▶ _WHAT IS REQUIRED_:
Provide the number of lines below containing the word "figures", without any other words.

▶ _DATASET CONTENT_:
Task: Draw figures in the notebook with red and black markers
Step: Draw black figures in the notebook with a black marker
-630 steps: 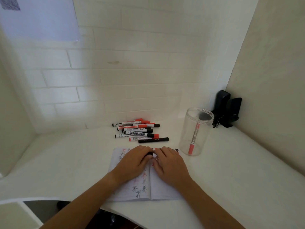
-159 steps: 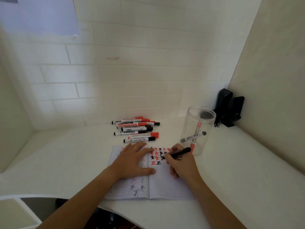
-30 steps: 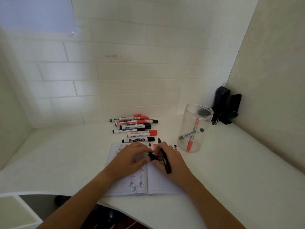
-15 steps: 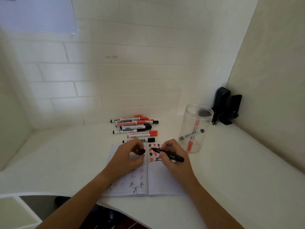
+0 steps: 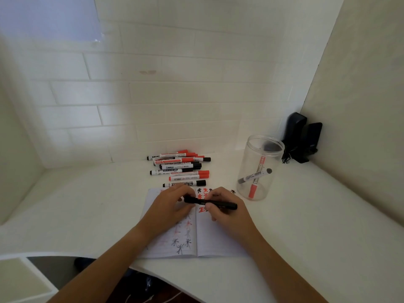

▶ _SOLUTION BELOW_:
2